How to prevent correction based only on frequency?

Question

How to prevent correction based only on frequency?

mzeidhassan opened this issue 4 years ago · comments

Mohamed Zeid commented 4 years ago

Hi @mammothb ,

I hope all is well with you.

I am having hard time figuring out how to make symspell choose the closest term that existss in the dictionary.

For example:

Correct الأصبع to الأربع, 1, 10011

So, it fixes الأصبع to a very different word which is الأربع, although the correct word exists in the dictionary which is:

الإصبع

الإصبع 498

As you can see, the second correct word has lower frequency, but Symspell chooses the other word with higher frequency.

Is there anyway I can fix this?

Thanks in advance for your support!

mmb L · Answer 1 · Thu Jan 09 2020 16:10:04 GMT+0800 (China Standard Time)

I think we've had a similar discussion about this issue before.

Is this similar to wanting sream to be corrected to steam instead of stream because it fits the context of the text?

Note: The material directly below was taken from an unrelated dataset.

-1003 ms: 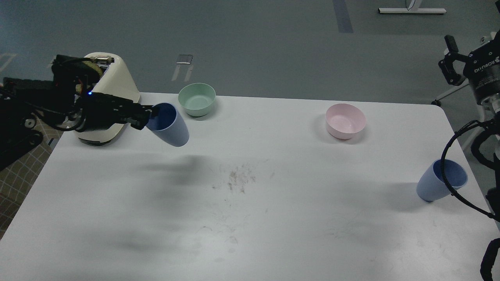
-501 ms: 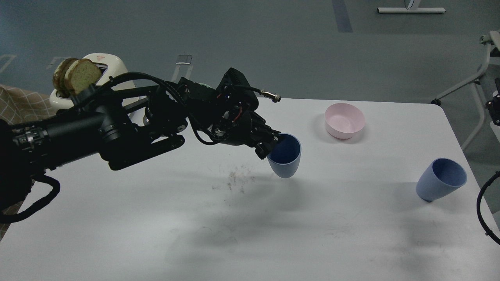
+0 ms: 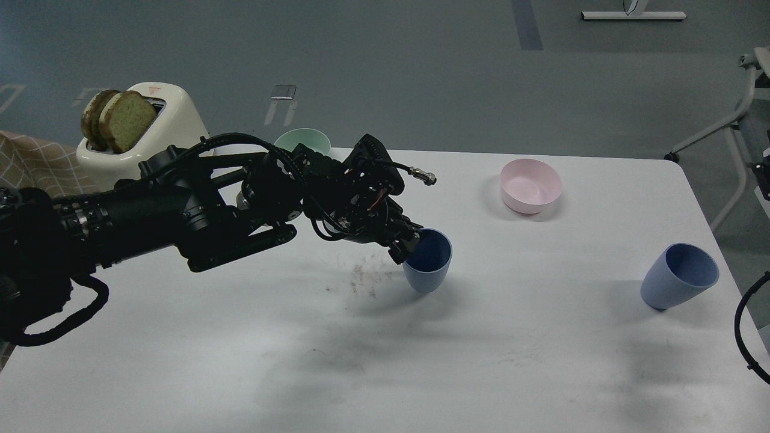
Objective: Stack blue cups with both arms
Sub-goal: 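Grasp the blue cup with the left gripper and carry it to table center, then release the cup upright and withdraw the left gripper toward the toaster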
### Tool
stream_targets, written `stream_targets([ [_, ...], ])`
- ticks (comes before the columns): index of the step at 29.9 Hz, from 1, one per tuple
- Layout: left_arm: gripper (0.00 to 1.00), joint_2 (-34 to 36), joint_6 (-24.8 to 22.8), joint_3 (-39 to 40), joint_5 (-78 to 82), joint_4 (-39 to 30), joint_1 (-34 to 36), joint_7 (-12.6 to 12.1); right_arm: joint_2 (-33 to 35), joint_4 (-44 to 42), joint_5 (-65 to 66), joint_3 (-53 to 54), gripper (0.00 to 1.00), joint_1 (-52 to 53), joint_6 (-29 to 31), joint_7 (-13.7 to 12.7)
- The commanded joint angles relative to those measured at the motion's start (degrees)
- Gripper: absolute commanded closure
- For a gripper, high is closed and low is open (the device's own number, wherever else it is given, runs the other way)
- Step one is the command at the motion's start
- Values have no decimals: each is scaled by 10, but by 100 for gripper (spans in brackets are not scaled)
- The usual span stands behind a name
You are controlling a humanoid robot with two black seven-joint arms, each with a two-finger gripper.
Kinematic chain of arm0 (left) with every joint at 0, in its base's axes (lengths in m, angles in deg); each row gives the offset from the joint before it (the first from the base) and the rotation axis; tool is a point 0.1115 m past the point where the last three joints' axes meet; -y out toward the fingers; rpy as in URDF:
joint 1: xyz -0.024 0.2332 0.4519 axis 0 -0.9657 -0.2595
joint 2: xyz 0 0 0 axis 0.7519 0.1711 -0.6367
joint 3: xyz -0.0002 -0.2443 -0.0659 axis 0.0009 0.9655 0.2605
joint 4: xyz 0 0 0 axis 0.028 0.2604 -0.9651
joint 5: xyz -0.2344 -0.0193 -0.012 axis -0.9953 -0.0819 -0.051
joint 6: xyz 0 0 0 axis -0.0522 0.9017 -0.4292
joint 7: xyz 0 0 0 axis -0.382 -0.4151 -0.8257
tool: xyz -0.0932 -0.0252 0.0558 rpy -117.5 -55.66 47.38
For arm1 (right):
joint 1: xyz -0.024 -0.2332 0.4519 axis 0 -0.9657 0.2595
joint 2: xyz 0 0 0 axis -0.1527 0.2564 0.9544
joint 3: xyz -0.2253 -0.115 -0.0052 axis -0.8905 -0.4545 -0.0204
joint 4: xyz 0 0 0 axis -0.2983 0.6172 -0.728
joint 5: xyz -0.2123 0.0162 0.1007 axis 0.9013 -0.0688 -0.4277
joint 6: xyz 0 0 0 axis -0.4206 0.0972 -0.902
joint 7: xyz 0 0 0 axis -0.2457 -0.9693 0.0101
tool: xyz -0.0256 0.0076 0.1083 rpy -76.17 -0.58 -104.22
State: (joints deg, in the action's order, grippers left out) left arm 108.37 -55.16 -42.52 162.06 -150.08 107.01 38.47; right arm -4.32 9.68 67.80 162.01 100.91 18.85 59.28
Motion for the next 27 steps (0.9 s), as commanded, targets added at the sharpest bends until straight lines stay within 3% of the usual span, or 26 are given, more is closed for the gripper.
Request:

If so, I don't think it's possible since the package cannot choose a correction based on context.

Andrew Kornilov · Answer 2 · Thu Jan 09 2020 16:16:01 GMT+0800 (China Standard Time)

https://github.com/bakwc/JamSpell - This guy promises that his spelling correction algorithm uses context (I didn't try it yet)

Mohamed Zeid · Answer 3 · Thu Jan 16 2020 07:03:40 GMT+0800 (China Standard Time)

Hi @mammothb
sorry for my belated reply. For some reason, I was not notified when you answered.

No, I don't want to fix 'sream' to be 'steam' instead of 'stream'.

I am not sure how to explain this, but I will try:

The misspelled word here is:
الأصبع

The desired output should be "الإصبع "
It's basically the same exact word, and the only difference is in the alef hamza characters

I mean أ vs إ

Symspell decided to replace the misspelled word with a totally different word "الأربع", although the closest word exists in the dictionary. I hope the attached image can explain it better.

Arabic is a right to left language, in case this makes a difference.

Thanks again!

Mohamed Zeid · Answer 4 · Thu Jan 16 2020 07:10:37 GMT+0800 (China Standard Time)

Thanks @frutik for your reply. Making Symspellpy context-aware would be awesome, but it will require NN integration indeed.

Mohamed Zeid · Answer 5 · Thu Jan 16 2020 07:54:55 GMT+0800 (China Standard Time)

I was testing another word:
الاغذية which should be corrected to الأغذية
but the dictionary has also التغذية with higher frequency.

5996 vs 1730

So, Symspellpy chose التغذية because it has higher frequency.

Changing its frequency from 5996 to match the same frequency of the desired one "الأغذية", seems to fix the issue. Since both now have the same frequency '1730', symspellpy somehow chose eventually the desired one. So, frequency plays a role here. Not sure how to get around it though. Any idea?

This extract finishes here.